Towards the end of this phase, the accumulation of savings and investments should be a major priority. Ensure that your monthly fixed expenses, such as mortgage and vehicle loan payments, are not so high that it undermines your ability to save a little cash every paycheck.
In many cases the rapid growth in the accumulation of assets begins to significantly slow as we enter the capital appreciation stage. The transition to this new phase can be expected to occur as early as the mid 30‘s through the late 40‘s. At this point in our lives, our careers have matured and supporting a growing family becomes the main focus of our efforts.
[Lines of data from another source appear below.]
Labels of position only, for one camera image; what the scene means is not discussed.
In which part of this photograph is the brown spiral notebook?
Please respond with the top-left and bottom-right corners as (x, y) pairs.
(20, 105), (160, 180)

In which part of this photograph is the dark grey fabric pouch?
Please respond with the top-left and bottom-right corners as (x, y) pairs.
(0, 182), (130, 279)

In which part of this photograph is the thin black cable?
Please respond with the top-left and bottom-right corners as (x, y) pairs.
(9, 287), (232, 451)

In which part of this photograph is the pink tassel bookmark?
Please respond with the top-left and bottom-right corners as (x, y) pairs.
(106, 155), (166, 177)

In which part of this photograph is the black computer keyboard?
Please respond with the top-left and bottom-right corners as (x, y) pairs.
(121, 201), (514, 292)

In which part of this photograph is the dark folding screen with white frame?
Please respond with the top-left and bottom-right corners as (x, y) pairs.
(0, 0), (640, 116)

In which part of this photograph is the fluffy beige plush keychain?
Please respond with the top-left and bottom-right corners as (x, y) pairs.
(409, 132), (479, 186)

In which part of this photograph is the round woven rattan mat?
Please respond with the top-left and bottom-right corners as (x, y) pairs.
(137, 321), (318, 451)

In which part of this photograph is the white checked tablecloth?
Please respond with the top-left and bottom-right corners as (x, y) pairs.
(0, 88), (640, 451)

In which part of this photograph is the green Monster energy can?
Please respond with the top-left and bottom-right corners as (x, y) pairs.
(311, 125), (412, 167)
Financially we should begin to focus on paying off the debt we accumulated and growing our investments through capital appreciation (increases in the value or market price of the asset). During this time the returns gained through investing will determine when and how you will be able to retire.
After the accumulation and appreciation phase, we then move into the capital distribution phase of our lives, other wise known as retirement, around our early to mid 60’s. A few years leading up to this point it’s wise to begin to reallocate higher risk assets, such as stocks, into low risk assets such as bonds. This will help ensure you do not run out of money during retirement.
During the capital distribution phase many begin to rely on their personal assets, such as savings and social security benefits, to support them financially. In addition to distributing your assets for income purposes, you may also begin to gift additional assets to family members as part of an estate plan.
Understanding the three life phases, asset accumulation, capital appreciation and capital distribution will help you develop your financial plan.